▸ Required work: State the number of lines that hold "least" in the records below, with no other words.

Items from a dataset:
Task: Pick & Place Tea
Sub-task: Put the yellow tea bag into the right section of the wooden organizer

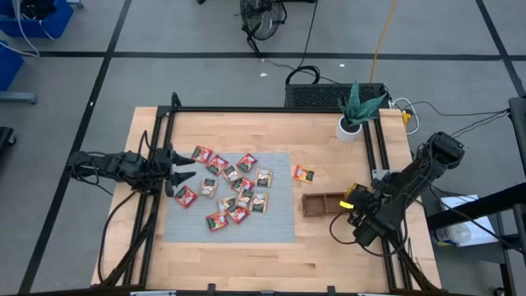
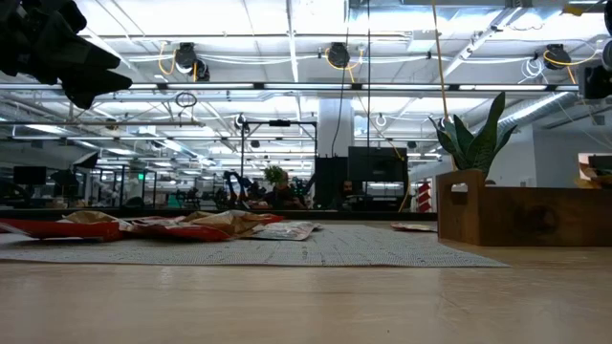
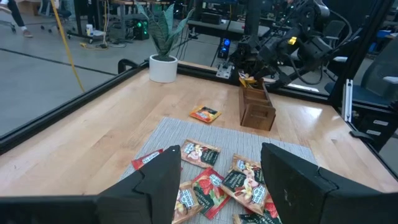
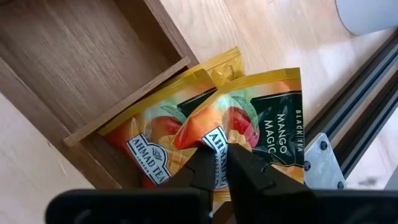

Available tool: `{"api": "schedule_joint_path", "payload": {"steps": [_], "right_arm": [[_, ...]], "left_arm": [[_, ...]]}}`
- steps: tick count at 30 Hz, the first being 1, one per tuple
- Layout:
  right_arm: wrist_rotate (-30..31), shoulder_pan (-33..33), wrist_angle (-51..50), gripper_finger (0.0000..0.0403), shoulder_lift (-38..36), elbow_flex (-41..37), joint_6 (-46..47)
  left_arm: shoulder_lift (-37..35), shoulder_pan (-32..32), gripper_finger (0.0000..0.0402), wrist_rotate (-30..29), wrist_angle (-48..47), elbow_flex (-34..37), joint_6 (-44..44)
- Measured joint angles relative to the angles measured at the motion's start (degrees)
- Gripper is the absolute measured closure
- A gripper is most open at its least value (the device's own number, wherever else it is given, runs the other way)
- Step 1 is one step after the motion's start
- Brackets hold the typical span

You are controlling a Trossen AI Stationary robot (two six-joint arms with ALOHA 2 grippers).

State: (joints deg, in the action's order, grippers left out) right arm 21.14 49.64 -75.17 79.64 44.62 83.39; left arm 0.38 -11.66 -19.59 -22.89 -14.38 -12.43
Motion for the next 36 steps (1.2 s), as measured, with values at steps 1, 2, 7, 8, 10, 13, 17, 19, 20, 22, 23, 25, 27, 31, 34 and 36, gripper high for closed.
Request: {"api": "schedule_joint_path", "payload": {"steps": [1, 2, 7, 8, 10, 13, 17, 19, 20, 22, 23, 25, 27, 31, 34, 36], "right_arm": [[-0.01, -0.01, -0.01, 0.0376, 0.0, 0.07, -0.07], [-0.01, -0.01, -0.1, 0.0371, 0.0, 0.18, -0.1], [-0.06, -0.01, -0.25, 0.035, -0.02, 0.87, -0.08], [-0.16, -0.01, -0.27, 0.0346, -0.02, 0.87, -0.08], [-0.28, -0.01, -0.09, 0.0337, -0.02, 0.87, -0.08], [-0.36, -0.01, 0.24, 0.0324, -0.34, 0.87, 0.1], [-0.38, -0.03, 0.2, 0.0304, -1.93, 0.87, 1.12], [-0.38, -0.03, 0.24, 0.0293, -3.22, 0.87, 2.15], [-0.4, -0.03, 0.4, 0.0287, -3.88, 0.87, 2.57], [-0.66, -0.03, 1.66, 0.0277, -5.4, 0.87, 2.79], [-0.77, -0.03, 2.35, 0.0273, -6.21, 0.87, 2.87], [-0.8, -0.03, 3.42, 0.0266, -7.82, 0.87, 2.93], [-0.71, -0.03, 3.99, 0.0262, -9.43, 0.89, 3.39], [0.3, -0.03, 3.86, 0.0266, -12.59, 0.9, 4.66], [1.25, -0.05, 4.02, 0.0281, -14.44, 0.9, 3.84], [-0.2, -0.1, 4.88, 0.0311, -15.19, 0.92, 1.7]], "left_arm": [[0.0, 0.02, 0.0178, 0.0, -0.01, 0.01, 0.0], [0.0, 0.01, 0.0178, 0.0, -0.01, 0.01, 0.0], [0.01, 0.02, 0.0178, 0.0, -0.01, 0.0, 0.01], [-0.01, 0.02, 0.0179, 0.0, -0.03, 0.01, 0.01], [0.01, 0.02, 0.0178, 0.0, -0.01, 0.0, -0.01], [0.0, 0.02, 0.0178, 0.0, -0.01, 0.0, 0.0], [0.0, 0.0, 0.0178, 0.0, -0.01, 0.01, -0.01], [-0.01, 0.02, 0.0179, 0.0, -0.01, 0.01, 0.01], [0.0, 0.0, 0.0178, 0.0, -0.01, 0.01, -0.01], [0.0, 0.02, 0.0178, 0.0, -0.01, 0.0, 0.0], [0.01, 0.0, 0.0178, 0.0, -0.01, 0.01, 0.0], [0.0, 0.01, 0.0178, 0.0, -0.01, 0.0, 0.0], [0.01, 0.01, 0.0178, 0.0, -0.01, 0.0, 0.0], [-0.01, 0.02, 0.0178, 0.0, -0.01, 0.01, 0.0], [0.0, 0.01, 0.0178, 0.0, -0.01, 0.01, 0.01], [0.0, 0.02, 0.0179, 0.0, -0.01, 0.0, -0.01]]}}
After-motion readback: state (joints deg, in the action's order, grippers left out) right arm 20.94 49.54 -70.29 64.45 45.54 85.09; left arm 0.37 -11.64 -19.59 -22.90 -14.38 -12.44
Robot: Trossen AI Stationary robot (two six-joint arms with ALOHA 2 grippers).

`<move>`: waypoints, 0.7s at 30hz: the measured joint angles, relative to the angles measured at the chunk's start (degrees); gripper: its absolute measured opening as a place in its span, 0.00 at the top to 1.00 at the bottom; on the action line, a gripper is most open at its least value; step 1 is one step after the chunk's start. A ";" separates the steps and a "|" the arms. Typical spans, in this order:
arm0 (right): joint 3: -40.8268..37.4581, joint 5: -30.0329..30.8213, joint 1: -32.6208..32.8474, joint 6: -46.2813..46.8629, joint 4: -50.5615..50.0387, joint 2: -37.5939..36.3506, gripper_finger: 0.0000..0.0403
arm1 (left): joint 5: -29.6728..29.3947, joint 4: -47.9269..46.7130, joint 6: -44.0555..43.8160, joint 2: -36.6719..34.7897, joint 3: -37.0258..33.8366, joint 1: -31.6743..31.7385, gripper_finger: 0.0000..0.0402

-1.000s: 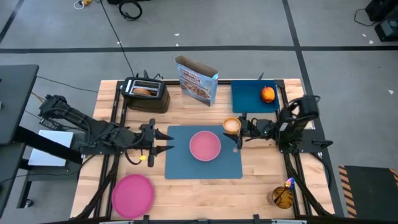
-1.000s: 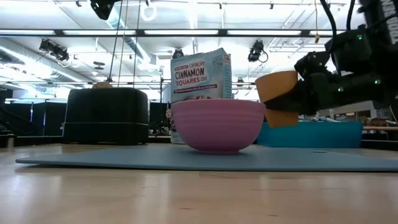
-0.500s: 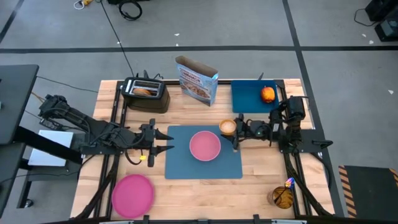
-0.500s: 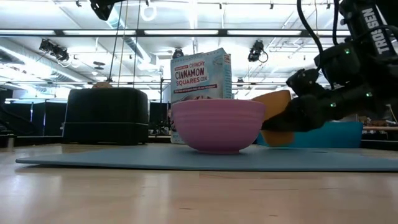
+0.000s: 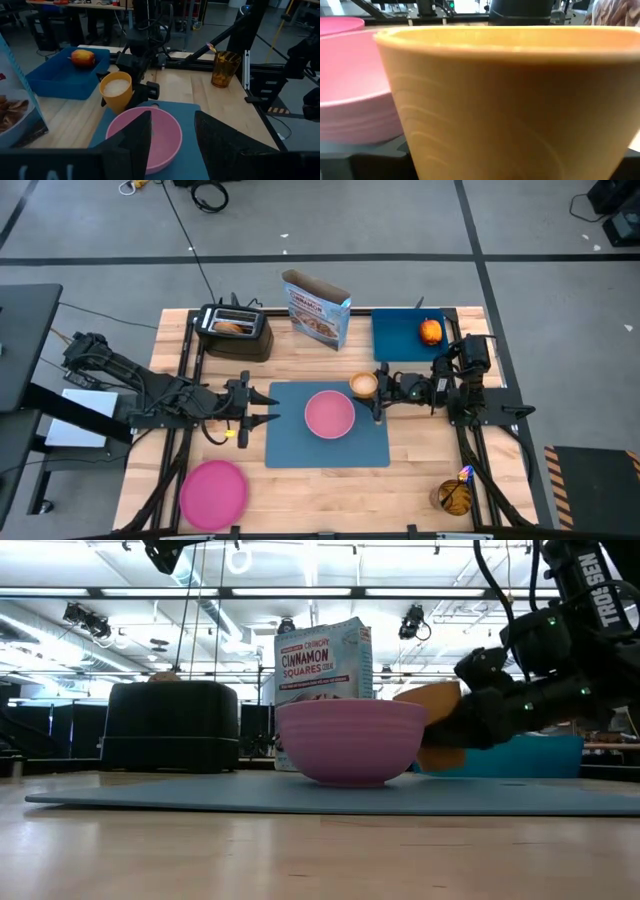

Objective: Arrange a breakfast setting
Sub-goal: Put the yellow cup of milk on the blue cutting board to the top right of the pink bowl

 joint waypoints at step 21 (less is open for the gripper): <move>-0.62 1.70 0.11 0.83 -2.21 -0.14 0.09 | 0.22 -0.20 -0.02 -0.01 0.00 0.00 0.61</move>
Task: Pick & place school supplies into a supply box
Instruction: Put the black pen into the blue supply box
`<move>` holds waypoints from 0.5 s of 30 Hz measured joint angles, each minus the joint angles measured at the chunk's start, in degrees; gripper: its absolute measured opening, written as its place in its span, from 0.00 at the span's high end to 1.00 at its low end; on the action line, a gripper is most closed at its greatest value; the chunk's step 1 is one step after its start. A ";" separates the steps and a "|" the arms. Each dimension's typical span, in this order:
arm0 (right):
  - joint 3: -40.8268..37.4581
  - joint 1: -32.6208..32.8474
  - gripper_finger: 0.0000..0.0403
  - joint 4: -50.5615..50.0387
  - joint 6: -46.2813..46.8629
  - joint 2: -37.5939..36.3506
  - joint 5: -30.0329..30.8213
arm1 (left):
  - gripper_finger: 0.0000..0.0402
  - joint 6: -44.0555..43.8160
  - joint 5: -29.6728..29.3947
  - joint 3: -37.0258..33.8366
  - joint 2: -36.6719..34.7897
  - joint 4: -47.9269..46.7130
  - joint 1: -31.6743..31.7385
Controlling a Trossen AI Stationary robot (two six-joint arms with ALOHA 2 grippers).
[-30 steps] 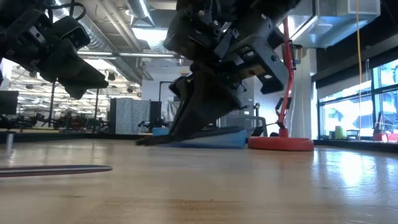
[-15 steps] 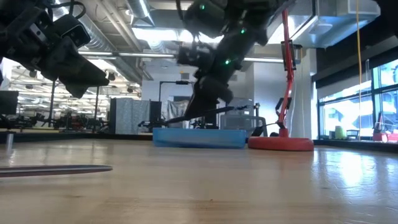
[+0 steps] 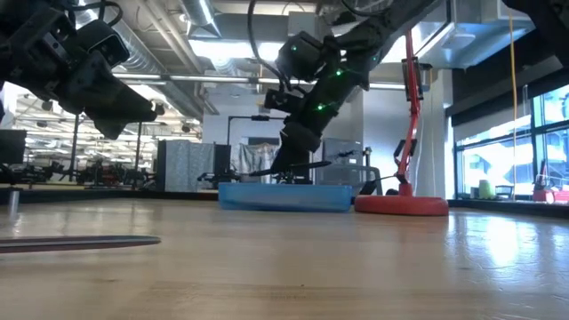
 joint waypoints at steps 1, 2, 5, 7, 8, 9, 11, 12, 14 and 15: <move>-0.44 -0.22 0.86 0.80 0.05 0.00 -0.91 | 0.78 0.00 0.00 0.00 0.00 -0.01 -0.01; -0.89 -0.30 0.86 1.63 0.11 0.00 -1.12 | 0.79 0.00 0.00 0.00 0.00 0.01 0.00; -2.59 -0.30 0.86 3.97 0.09 0.00 -1.01 | 0.78 0.00 0.00 0.00 0.00 -0.01 0.00; -3.86 -0.30 0.86 5.26 0.09 0.00 -0.99 | 0.79 0.00 0.00 0.00 0.00 -0.01 0.01; -4.48 -0.30 0.86 6.18 0.11 0.00 -0.99 | 0.79 0.00 -0.01 0.00 0.00 -0.01 -0.01; -5.09 -0.30 0.86 7.36 0.23 0.00 -0.97 | 0.79 0.00 0.00 0.00 0.00 -0.01 0.01; -6.50 -0.30 0.86 9.50 1.20 0.00 -0.89 | 0.79 0.00 0.00 0.00 0.00 -0.01 -0.01; -7.08 -0.30 0.86 10.26 1.51 0.00 -0.86 | 0.79 0.00 0.00 0.00 0.00 -0.01 0.01; -7.59 -0.30 0.86 11.13 1.88 0.02 -0.84 | 0.79 0.00 0.00 0.00 0.00 -0.01 0.00; -7.69 -0.30 0.86 11.59 1.88 0.02 -0.84 | 0.78 0.00 0.00 0.00 0.00 -0.02 0.00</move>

▸ Task output: 2